Even if sexual criminality of males belonging to criminal gangs and mafia underworld appears quite easy to understand now, there is another often-confusing phenomenon of lower-class males without any of these aforementioned ‘legal protections’ indulging themselves in rapes and other sexual crimes. As observed previously, males belonging to the newly uprooted sections in India especially those who had failed to land opportunities in the tricky world of organized crime, continued to languish within the margins of urban society unable to withstand the pulls and pressures of their smoldering impulses for carnal fulfilment. Even married men with families are often found to be guilty of these sexual crimes which can partially be explained by their physical and emotional estrangement with their families living hundreds of miles apart in their native villages and towns.

All of this is not to imply that only men belonging to the migrant population are responsible for increasing rates of sexual crime in India. Neoliberal India has not only affected those belonging to the agricultural profession but also those involved in their traditional professions such as weaving, pottery, handicrafts and other manufacturing sectors. Introduction of capital intensive equipment into the manufacturing sector by big industrial houses has brought the cost of these hand-crafted goods to historical lows. Thousands of small and medium businesses were as a result shutdown and the displaced workforce were again placed at the mercy of the all-powerful market. To say that this neoliberal phenomenon has in many ways jeopardized the survival of the entire Indian workforce is simply not a wild exaggeration.

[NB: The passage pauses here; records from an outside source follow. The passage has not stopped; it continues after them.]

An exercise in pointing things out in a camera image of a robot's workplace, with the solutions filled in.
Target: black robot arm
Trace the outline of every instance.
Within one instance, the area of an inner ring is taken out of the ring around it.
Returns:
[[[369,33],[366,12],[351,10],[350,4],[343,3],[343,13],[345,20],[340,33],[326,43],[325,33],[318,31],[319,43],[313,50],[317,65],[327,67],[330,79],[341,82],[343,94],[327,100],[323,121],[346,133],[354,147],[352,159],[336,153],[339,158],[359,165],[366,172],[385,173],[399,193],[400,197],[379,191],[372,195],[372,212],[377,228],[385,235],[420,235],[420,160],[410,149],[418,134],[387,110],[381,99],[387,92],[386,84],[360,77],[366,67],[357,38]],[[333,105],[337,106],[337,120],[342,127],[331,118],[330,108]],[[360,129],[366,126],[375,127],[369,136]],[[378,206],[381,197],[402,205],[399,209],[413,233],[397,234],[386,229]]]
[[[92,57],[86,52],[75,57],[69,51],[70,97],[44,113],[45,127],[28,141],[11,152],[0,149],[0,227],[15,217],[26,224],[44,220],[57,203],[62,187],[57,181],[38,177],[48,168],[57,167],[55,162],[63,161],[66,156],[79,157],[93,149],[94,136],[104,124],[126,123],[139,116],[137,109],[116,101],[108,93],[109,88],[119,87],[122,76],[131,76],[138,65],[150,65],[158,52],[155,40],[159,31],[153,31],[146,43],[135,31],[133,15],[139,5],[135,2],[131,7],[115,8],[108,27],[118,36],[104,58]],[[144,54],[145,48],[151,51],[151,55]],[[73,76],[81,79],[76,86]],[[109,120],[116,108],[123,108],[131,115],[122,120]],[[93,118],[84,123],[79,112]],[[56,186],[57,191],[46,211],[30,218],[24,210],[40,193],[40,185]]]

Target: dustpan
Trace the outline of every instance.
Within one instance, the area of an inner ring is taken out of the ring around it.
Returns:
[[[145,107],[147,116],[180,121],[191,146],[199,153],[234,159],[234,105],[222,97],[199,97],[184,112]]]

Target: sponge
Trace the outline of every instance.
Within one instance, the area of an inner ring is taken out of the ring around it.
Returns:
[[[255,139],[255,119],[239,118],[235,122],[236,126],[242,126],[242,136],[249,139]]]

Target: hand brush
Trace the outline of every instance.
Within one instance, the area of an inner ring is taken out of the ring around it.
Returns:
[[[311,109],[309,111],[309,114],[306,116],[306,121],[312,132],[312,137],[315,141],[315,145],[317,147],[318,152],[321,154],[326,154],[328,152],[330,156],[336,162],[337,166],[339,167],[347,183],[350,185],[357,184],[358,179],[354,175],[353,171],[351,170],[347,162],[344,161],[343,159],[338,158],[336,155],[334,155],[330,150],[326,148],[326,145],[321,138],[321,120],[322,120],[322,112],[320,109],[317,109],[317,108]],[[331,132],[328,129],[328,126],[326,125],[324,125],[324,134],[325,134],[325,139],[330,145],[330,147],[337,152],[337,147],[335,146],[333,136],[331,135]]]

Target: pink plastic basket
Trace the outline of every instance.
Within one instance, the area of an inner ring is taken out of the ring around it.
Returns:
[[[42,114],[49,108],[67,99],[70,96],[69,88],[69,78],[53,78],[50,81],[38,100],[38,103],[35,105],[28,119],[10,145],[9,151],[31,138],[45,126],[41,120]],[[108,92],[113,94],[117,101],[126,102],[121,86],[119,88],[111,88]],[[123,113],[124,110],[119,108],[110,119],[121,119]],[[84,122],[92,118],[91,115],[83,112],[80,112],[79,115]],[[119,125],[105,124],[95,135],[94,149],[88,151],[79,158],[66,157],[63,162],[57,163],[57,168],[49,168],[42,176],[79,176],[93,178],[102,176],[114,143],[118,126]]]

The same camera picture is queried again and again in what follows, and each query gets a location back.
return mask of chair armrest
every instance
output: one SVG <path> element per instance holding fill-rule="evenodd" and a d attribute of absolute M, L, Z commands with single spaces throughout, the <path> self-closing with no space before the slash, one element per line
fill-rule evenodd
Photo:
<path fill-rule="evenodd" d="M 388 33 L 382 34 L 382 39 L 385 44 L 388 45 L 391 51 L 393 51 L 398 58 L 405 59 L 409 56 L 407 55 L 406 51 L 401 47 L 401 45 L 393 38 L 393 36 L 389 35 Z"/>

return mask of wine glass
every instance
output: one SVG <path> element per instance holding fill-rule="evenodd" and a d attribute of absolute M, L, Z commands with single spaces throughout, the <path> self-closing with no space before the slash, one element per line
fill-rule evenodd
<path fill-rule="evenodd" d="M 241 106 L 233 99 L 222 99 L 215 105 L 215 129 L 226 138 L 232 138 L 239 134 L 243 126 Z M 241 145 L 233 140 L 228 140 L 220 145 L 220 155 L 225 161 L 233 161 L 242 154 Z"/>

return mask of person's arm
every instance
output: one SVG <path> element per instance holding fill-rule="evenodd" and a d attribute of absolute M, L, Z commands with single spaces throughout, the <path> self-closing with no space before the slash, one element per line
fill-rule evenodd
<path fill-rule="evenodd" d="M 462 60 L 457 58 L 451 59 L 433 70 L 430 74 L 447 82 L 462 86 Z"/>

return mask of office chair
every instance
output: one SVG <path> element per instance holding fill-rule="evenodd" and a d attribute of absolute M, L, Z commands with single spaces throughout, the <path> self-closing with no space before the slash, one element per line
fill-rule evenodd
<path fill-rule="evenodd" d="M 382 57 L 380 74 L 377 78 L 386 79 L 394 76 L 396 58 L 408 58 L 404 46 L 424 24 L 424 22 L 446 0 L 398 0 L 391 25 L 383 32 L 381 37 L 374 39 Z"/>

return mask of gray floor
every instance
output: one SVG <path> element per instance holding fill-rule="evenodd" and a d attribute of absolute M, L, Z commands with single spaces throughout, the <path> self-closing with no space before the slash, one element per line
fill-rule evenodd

Males belonging to these sections of population form the majority in India who on account of a myriad factors such as lack of proper means of livelihood, lack of well-knit families on account of their perennial economic uncertainty coupled with new forms of ‘culture-shock’ due to radically altered male-female equations in a society of financially liberated women were subjected to unforeseen levels of psychological pressure. Bonds created through well-knit families that depended on a reasonable level of social dignity and economic well-being have for centuries together acted as levers counteracting the criminal and aggressive tendencies of men. Middle-class morality in India with its own flaws and contradictions was sturdily built on a strong foundation of financial adequacy and family bonding as a result of which men belonging to these classes, for generations together had their inclinations to violence and criminality strongly tempered by their commitments to family well-being and future economic advancement.

Consequently, uprooted males who belonged neither here nor there, having been completely unmoored from long-term commitments to family bonds in a tricky neoliberal environment of insurmountable financial volatility, realized that they had nothing to lose due to moral overstepping goaded by relentless appeals emanating from the glitzy superstructure of neoliberal capitalism.